Il 14 Novembre è stata la giornata di sciopero generale contro l’Austerity, misura imposta dai padroni, dalle banche e dai governi dei vari paesi europei per far pagare la crisi economica – che loro stessi hanno generato – ai lavoratori, agli studenti e ai precari di tutta Europa.
Il 14 Novembre è stata una giornata in cui nelle piazze e nelle strade sono scese migliaia di persone per opporsi a questo sistema di cose: sono state occupate piazze, stazioni e porti, sanzionate banche, agenzie di lavoro interinale e contestati i comizi della CGIL. In tutte le città d’Italia si sono susseguiti cortei molto partecipati e azioni di protesta e rabbia sociale, in alcuni casi pesantemente repressi dalla polizia e dai carabinieri con ripetute cariche, lancio di lacrimogeni e caccia all’uomo nei confronti dei manifestanti.
Nello specifico va messo in luce quanto successo a Roma: alle pesanti cariche si sono aggiunti pestaggi anche nei confronti di passanti, intervenuti spontaneamente per tentare di fermare la brutalità delle forze dell’“ordine”; alle cariche con le camionette e alla chiusura di tutte le vie di deflusso si sono aggiunti i pestaggi subiti in questura da molti dei manifestanti fermati (in totale 128), a cui si vanno ad aggiungere ben 13 arrestati che verranno processati per direttissima con l’accusa di devastazione e saccheggio (reato del passato fascista, usato per reprimere solo il G8 di Genova!).
In momenti di crisi economica e sociale come questi, le uniche risposte da mettere in campo sono risposte di classe; contro chi ci sfrutta, contro chi ci ruba il futuro, precarizzando tutti gli aspetti delle nostre vite; contro chi ci vuole solo merce da vendere sul mercato del lavoro al più basso costo possibile. Sono risposte che governi e padroni temono, tant’è la violenza che mettono in campo per reprimere ogni forma di lotta. Lo abbiamo visto in Val Susa, lo abbiamo visto in Sardegna contro gli operai della Sulcis-Alcoa, lo abbiamo visto il 12 novembre a Napoli, a Roma e in tante altre piazze Italiane oggi, così come in Spagna e in Grecia con i più di 70 arresti effettuati in questi ultimi giorni.

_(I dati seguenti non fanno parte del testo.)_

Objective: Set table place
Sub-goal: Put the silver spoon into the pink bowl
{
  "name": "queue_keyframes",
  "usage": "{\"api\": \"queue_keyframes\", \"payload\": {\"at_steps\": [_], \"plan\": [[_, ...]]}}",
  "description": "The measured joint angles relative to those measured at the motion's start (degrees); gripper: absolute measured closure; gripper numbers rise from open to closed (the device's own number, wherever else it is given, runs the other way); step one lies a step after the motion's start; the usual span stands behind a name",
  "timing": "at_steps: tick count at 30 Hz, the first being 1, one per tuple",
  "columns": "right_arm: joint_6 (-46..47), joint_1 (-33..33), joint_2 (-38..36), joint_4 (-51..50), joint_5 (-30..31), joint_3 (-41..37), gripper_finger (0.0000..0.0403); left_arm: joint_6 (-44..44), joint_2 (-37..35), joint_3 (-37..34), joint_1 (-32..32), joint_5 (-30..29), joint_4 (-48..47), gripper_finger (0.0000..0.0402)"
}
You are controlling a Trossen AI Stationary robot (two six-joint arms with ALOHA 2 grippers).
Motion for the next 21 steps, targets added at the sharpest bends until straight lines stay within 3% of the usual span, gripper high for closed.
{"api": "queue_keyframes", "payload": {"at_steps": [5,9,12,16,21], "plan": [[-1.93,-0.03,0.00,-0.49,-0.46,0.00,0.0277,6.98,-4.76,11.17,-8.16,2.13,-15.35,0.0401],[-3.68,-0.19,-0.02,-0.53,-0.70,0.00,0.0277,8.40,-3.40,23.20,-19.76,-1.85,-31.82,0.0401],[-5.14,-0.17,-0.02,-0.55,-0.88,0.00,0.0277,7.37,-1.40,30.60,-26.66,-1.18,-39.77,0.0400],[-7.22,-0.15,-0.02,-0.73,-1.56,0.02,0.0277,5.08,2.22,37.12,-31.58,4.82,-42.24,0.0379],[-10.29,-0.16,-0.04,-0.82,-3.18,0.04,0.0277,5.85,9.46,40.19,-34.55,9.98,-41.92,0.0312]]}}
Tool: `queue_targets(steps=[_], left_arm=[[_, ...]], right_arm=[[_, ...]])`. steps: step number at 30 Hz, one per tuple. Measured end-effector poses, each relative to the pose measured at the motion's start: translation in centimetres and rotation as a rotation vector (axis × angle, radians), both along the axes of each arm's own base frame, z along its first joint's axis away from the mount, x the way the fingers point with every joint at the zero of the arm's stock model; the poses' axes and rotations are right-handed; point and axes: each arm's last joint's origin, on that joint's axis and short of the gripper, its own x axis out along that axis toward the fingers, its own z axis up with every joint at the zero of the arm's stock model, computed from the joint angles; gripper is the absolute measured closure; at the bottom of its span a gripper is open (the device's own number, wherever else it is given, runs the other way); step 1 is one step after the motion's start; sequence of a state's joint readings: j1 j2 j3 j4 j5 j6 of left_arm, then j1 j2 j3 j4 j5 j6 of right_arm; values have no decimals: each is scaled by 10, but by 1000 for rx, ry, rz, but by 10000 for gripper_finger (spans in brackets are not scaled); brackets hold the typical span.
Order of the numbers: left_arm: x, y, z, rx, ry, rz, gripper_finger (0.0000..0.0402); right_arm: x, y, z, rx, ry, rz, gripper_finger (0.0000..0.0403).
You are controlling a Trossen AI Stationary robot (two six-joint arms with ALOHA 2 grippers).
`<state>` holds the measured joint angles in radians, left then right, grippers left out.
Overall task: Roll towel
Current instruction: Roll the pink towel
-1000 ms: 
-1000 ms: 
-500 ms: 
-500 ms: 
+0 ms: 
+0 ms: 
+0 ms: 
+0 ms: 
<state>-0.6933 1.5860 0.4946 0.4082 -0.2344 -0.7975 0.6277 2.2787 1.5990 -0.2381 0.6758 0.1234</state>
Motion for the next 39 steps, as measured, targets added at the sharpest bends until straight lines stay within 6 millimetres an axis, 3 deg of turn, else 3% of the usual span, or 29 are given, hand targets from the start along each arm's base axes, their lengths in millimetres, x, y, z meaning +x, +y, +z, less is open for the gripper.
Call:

In molte città abbiamo scritto, parafrasando il ministro Fornero, “Stay choosy, choose to fight!”: il capitale cerca di scaricare i costi della crisi su tutti quelli che da troppo tempo sono costretti a pagarla, ma noi abbiamo scelto la lotta, perché siamo sicuri che sia l’unico modo per liberarci da questo stato di cose e pensiamo che il modo più giusto per farlo sia quello di costruire percorsi ogni giorno – non solo nei momenti di mobilitazione e in occasione di una “grande data” - nei propri posti di lavoro, nei propri quartieri, nelle proprie scuole e università.
Ed è proprio nelle università che noi continueremo, come abbiamo sempre fatto, perché sia importante continuare a lottare contro un sistema universitario aziendalizzato, dove ciò che conta sono soltanto le lezioni che ci vengono impartite dai baroni e dove vengono falciate tutte le possibilità di accesso alle classi meno abbienti tramite i tagli al diritto allo studio, che di fatto impongono una selezione di classe all’ingresso dell’università.
“La protesta è quando dico che una cosa non mi sta bene. Resistenza è quando faccio in modo che quello che adesso non mi piace non succeda più.”
Noi continueremo a resistere. E tu?
Solidarietà a tutti gli studenti, i lavoratori e i compagni fermati o arrestati!
Liberare tutti vuol dire lottare ancora!